I would like to get some feedback and suggestions regarding two approaches I'm considering to implementing searchable indexes using Redis sorted sets.
Situation and objective
We currently have some key-value tables we're storing in Cassandra, and which we would like to have indexes for. For example, one table would contain records of people, and the Cassandra table would have id as its primary key, and the serialized object as the value. The object would have fields such as first_name, last_name, last_updated, and others.
What we want is to be able to do searches such as "last_name = 'Smith' AND first_name > 'Joel'" , "last_name < 'Aaronson'" , "last_name = 'Smith' AND first_name = 'Winston'" and so on. The searches should yield the ids of matches so we can then retrieve the objects from Cassandra. I'm thinking the above searches could be done with a single index, sorted lexicographically by last_name, first_name, and last_updated. If we need some searches using a different order (e.g. "first_name = 'Zeus'") we can have a similar index that would allow those (e.g. first_name, last_updated).

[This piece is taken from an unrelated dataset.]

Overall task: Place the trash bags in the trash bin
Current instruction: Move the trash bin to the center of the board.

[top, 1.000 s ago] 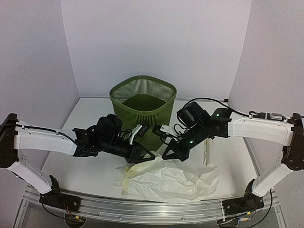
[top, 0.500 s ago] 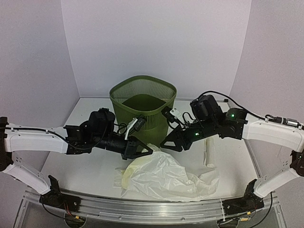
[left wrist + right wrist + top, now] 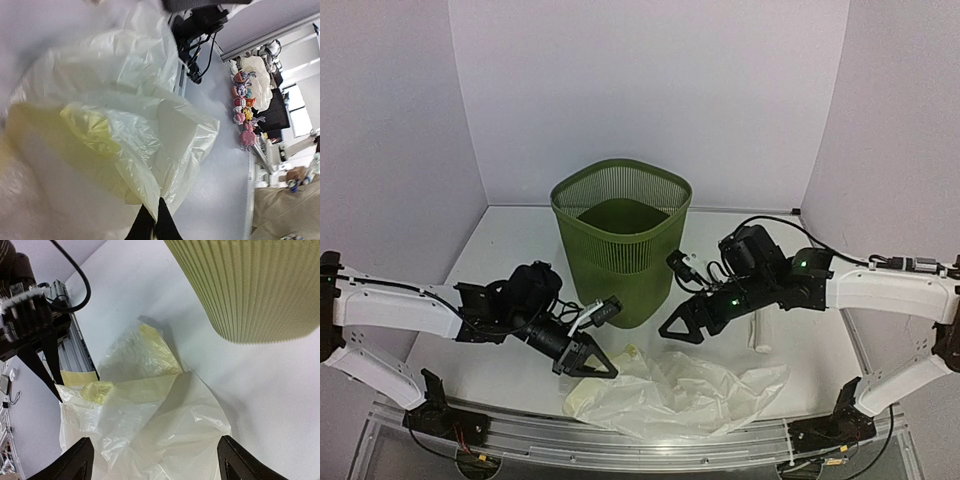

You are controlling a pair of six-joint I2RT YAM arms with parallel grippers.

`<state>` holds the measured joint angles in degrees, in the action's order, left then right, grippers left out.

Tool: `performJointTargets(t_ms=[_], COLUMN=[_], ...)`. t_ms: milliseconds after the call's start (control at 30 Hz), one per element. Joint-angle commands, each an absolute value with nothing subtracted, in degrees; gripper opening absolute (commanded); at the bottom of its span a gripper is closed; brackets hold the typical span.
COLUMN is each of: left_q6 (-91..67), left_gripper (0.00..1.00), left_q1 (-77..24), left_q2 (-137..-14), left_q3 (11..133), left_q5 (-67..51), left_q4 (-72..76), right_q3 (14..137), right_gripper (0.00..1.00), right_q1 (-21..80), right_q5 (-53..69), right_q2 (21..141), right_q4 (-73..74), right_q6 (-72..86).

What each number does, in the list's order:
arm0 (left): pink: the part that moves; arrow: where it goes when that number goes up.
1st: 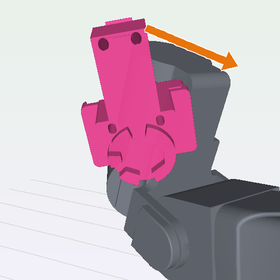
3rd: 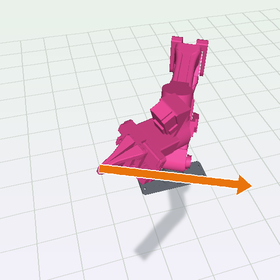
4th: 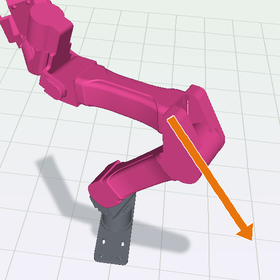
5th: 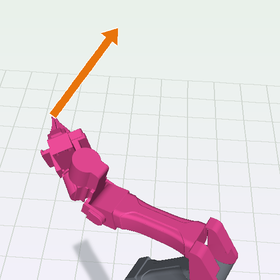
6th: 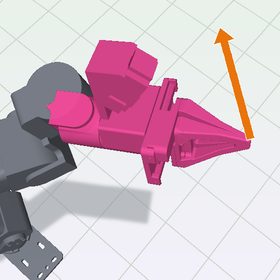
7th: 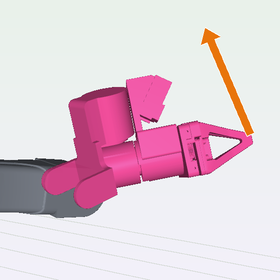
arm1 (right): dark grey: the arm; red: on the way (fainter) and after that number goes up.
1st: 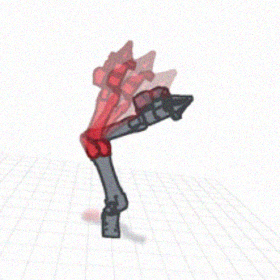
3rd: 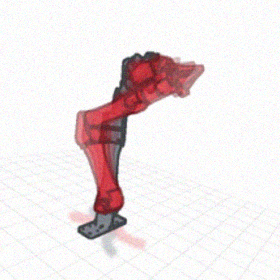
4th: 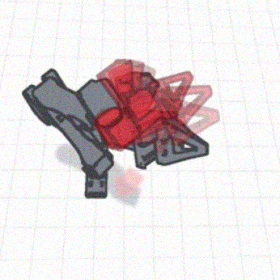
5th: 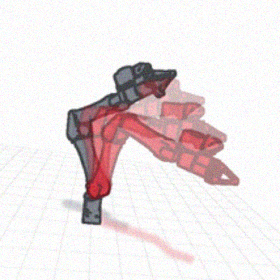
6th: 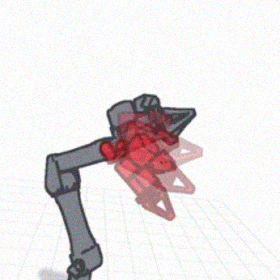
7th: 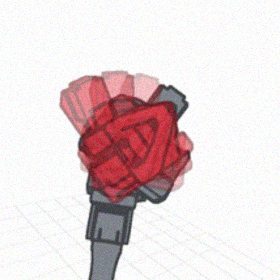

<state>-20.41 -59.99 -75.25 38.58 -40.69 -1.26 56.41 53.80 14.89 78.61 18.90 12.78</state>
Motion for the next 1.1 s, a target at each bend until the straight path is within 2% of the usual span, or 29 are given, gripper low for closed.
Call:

We are looking at using Redis for this, because we need to be able to handle a large number of writes per minute. I've read up on some common ways Redis sorted sets are used, and come up with two possible implementations:
Option 1: a single sorted set per index
For our index by last_name, first_name, last_updated, we would have a sorted set in Redis under the key indexes:people:last_name:first_name:last_updated , which would contain strings with the format last_name:first_name:last_updated:id . For example:
smith:joel:1372761839.444:0azbjZRHTQ6U8enBw6BJBw
(For the separator I might use '::' rather than ':' or something else to work better with the lexicographic ordering, but let's ignore that for now)
The items would all be given score 0 so that the sorted set will just be sorted lexicographically by the strings themselves. If I then want to do a query like "last_name = 'smith' AND first_name < 'bob'", I would need to get all the items in the list that come before 'smith:bob'.
As far as I can tell, there are the following drawbacks to this approach:
There is no Redis function to select a range based on the string value. This feature, called ZRANGEBYLEX, has been proposed by Salvatore Sanfilippo at https://github.com/antirez/redis/issues/324 , but is not implemented, so I would have to find the endpoints using binary searches and get the range myself (perhaps using Lua, or at the application-level with Python which is the language we're using to access Redis).
If we want to include a time-to-live for index entries, it seems the simplest way to do it would be having a regularly scheduled task which goes through the whole index and removes expired items.
Option 2: small sorted sets, sorted by last_updated
This approach would be similar, except we would have many, smaller, sorted sets, with each having a time-like value such as last_updated for the scores. For example, for the same last_name, first_name, last_updated index, we would have a sorted set for each last_name, first_name combination. For example, the key might be indexes:people:last_name=smith:first_name=joel , and it would have an entry for each person we have called Joel Smith. Each entry would have as its name the id and its score the last_updated value. E.g.:
value: 0azbjZRHTQ6U8enBw6BJBw ; score: 1372761839.444
The main advantages to this are (a) searches where we know all the fields except last_updated would be very easy, and (b) implementing a time-to-live would be very easy, using the ZREMRANGEBYSCORE.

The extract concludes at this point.